Dataset items
•••••

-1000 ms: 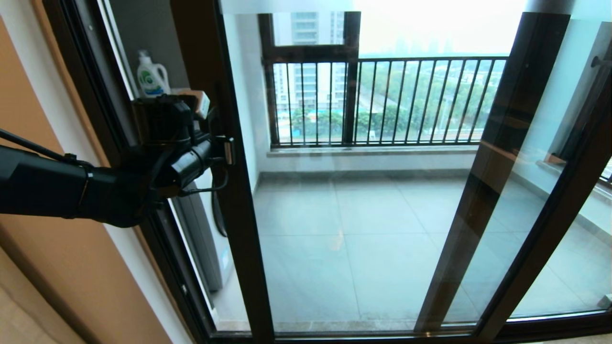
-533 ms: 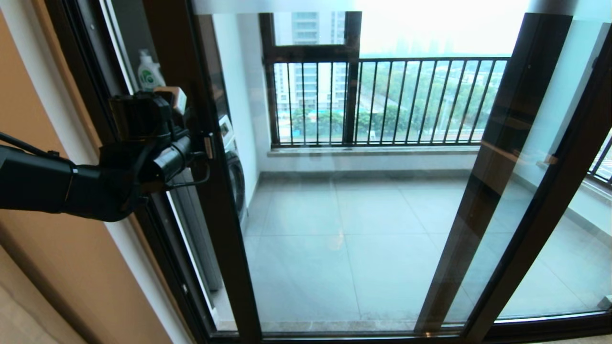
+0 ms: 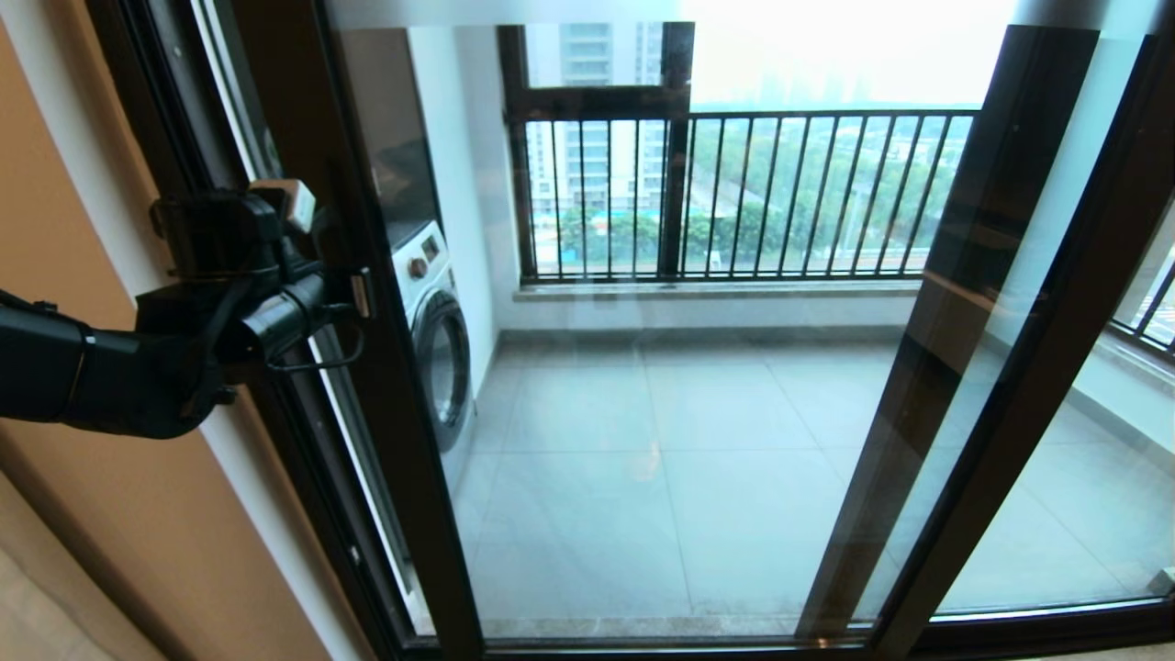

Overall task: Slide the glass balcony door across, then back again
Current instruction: Close the slid door

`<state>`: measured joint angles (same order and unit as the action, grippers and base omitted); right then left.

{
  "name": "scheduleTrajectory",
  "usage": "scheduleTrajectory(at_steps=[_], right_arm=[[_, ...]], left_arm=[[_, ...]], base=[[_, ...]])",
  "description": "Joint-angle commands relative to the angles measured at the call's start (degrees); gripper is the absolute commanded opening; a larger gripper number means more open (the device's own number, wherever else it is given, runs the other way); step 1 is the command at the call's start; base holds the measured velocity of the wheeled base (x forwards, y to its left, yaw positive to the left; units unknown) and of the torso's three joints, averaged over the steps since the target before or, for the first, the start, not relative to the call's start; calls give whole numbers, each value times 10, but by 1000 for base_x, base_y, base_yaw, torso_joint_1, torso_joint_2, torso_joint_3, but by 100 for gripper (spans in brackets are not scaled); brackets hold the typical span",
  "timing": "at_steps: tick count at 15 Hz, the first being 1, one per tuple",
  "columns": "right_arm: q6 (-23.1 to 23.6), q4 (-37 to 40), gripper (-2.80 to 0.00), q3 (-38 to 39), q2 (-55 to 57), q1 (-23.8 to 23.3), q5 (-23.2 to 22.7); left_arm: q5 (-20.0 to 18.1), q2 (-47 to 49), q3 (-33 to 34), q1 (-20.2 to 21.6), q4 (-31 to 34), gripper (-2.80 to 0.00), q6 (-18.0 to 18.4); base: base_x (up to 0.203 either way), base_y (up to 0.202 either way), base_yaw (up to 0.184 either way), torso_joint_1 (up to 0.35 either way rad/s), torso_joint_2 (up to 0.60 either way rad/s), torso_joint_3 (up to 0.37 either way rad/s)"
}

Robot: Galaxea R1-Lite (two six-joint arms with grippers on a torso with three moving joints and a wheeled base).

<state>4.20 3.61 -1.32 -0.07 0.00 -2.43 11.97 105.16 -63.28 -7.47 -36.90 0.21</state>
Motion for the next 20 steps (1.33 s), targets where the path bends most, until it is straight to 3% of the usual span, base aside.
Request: scheduleTrajectory(at_steps=[1, 11, 20], right_arm=[[1, 1, -280, 0, 1, 0, 0], [0, 1, -280, 0, 1, 0, 0], [1, 0, -280, 0, 1, 0, 0]], left_arm=[[-11, -2, 0, 21, -2, -280, 0], [-46, 4, -6, 84, -3, -280, 3], [-57, 22, -20, 115, -4, -280, 5]], base=[[0, 0, 0, 0, 0, 0], [0, 0, 0, 0, 0, 0], [0, 0, 0, 0, 0, 0]])
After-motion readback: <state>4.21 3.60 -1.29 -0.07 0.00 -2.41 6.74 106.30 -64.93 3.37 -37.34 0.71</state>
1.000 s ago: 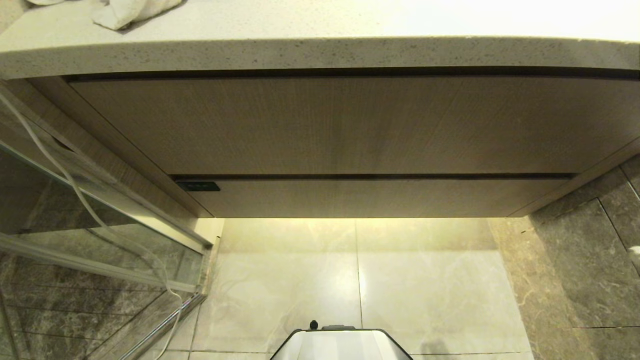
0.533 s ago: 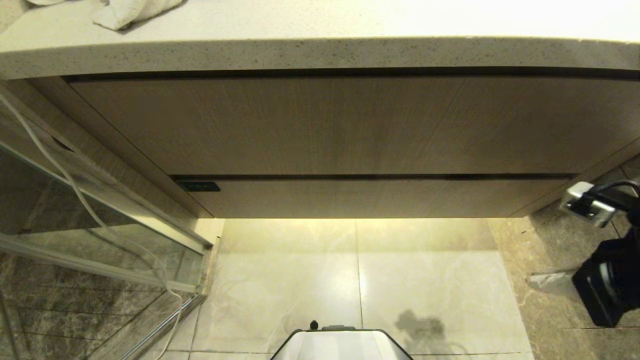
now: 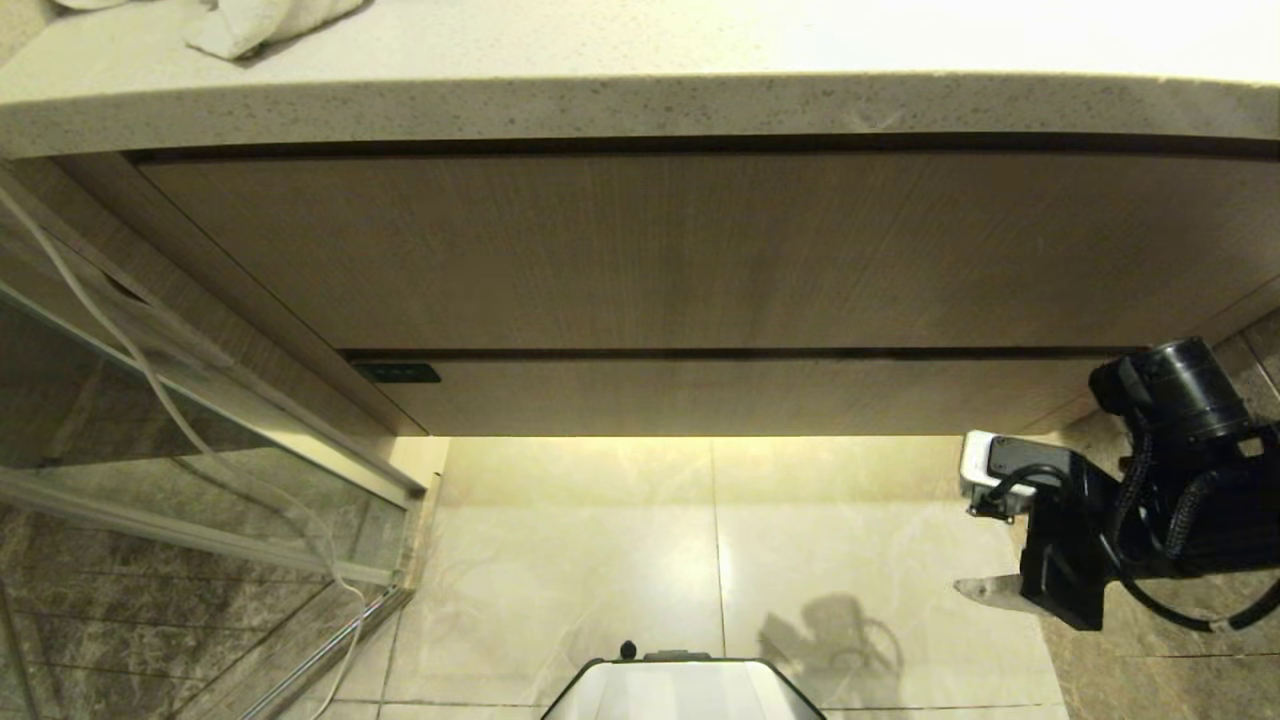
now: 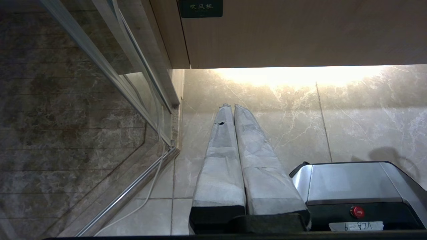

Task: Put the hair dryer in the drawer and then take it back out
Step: Pull open the drawer

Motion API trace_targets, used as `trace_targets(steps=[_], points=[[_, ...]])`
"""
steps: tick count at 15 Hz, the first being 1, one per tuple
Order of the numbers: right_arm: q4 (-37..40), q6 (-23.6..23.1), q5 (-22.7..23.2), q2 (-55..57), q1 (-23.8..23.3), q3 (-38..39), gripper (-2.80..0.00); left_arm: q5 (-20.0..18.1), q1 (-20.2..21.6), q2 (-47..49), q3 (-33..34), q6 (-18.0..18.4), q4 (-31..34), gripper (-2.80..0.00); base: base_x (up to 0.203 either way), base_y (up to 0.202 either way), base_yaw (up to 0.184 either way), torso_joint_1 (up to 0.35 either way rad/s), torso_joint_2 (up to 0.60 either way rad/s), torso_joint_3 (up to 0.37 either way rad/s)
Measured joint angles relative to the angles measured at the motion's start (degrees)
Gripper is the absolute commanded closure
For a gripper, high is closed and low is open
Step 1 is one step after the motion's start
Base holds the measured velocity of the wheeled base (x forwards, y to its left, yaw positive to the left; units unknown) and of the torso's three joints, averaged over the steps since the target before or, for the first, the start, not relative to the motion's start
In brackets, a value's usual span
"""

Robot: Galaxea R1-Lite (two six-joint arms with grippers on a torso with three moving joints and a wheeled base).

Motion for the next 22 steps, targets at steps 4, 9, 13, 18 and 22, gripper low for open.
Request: trace_targets(steps=[4, 9, 13, 18, 22], points=[[-22.11, -18.13, -0.02, 5.57, -2.08, 7.37, -2.80, 0.00, 0.00, 0.00, 0.00, 0.02, 0.01, 0.00, 0.000, 0.000, 0.000, 0.000, 0.00, 0.000], [-41.77, -26.19, -0.18, 12.86, -3.74, 8.76, -2.80, 0.00, 0.00, 0.00, 0.00, 0.02, -0.01, 0.00, 0.000, 0.000, 0.000, 0.000, 0.00, 0.000], [-51.56, -27.09, -0.32, 18.41, -4.46, 7.61, -2.80, 0.00, 0.00, 0.00, 0.00, 0.02, -0.01, 0.00, 0.000, 0.000, 0.000, 0.000, 0.00, 0.000], [-56.71, -26.50, -0.38, 23.83, -5.35, 4.45, -2.80, -0.02, 0.00, 0.00, 0.00, 0.00, -0.01, 0.00, 0.000, 0.000, 0.000, 0.000, 0.00, 0.000], [-59.92, -26.36, -0.26, 27.14, -6.59, 2.18, -2.80, -0.01, 0.00, 0.00, 0.00, 0.00, -0.01, 0.00, 0.000, 0.000, 0.000, 0.000, 0.00, 0.000]])
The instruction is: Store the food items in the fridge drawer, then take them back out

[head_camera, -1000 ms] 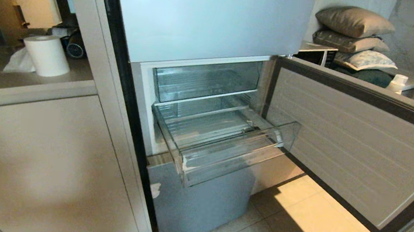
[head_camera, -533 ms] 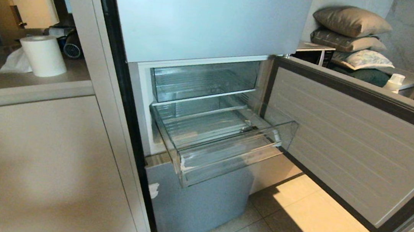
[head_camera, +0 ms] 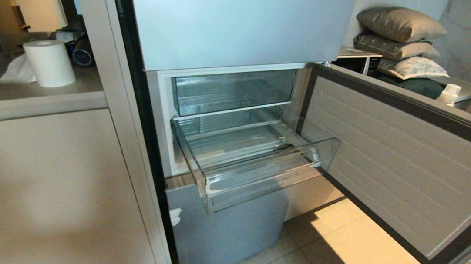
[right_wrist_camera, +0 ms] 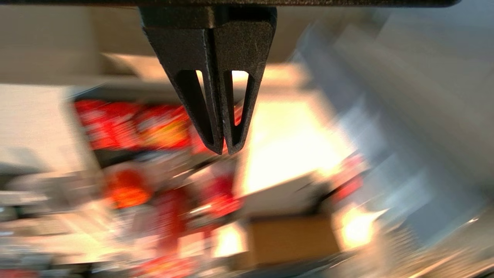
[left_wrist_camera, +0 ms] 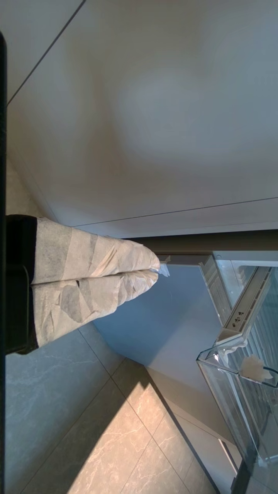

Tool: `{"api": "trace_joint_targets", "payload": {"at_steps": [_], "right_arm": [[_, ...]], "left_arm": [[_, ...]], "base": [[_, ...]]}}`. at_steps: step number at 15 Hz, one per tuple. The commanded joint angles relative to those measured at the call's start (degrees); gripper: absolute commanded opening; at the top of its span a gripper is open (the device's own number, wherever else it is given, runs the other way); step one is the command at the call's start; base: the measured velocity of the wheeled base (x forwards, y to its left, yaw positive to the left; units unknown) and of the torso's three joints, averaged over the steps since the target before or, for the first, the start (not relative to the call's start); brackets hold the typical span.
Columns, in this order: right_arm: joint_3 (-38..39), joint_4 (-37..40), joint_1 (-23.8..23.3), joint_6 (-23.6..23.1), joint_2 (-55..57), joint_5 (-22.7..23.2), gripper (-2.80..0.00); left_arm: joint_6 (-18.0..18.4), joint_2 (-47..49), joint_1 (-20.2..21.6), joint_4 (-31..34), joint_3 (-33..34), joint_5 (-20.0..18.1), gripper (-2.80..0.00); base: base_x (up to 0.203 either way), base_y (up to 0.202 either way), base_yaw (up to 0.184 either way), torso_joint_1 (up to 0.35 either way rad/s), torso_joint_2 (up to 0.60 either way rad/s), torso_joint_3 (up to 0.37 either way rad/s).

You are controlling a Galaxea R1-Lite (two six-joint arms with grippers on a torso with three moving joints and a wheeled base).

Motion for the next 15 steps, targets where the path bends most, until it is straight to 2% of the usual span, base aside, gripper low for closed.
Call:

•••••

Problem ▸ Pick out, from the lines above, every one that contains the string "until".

Response to the task ▸
Motion for the next 20 steps (1.33 s), targets where the path bends most, until it is straight to 3% of the usual span, base aside.
Motion for the next 15 steps, targets where the path bends most, until it is straight to 2% of the usual span, base aside, gripper low for closed.

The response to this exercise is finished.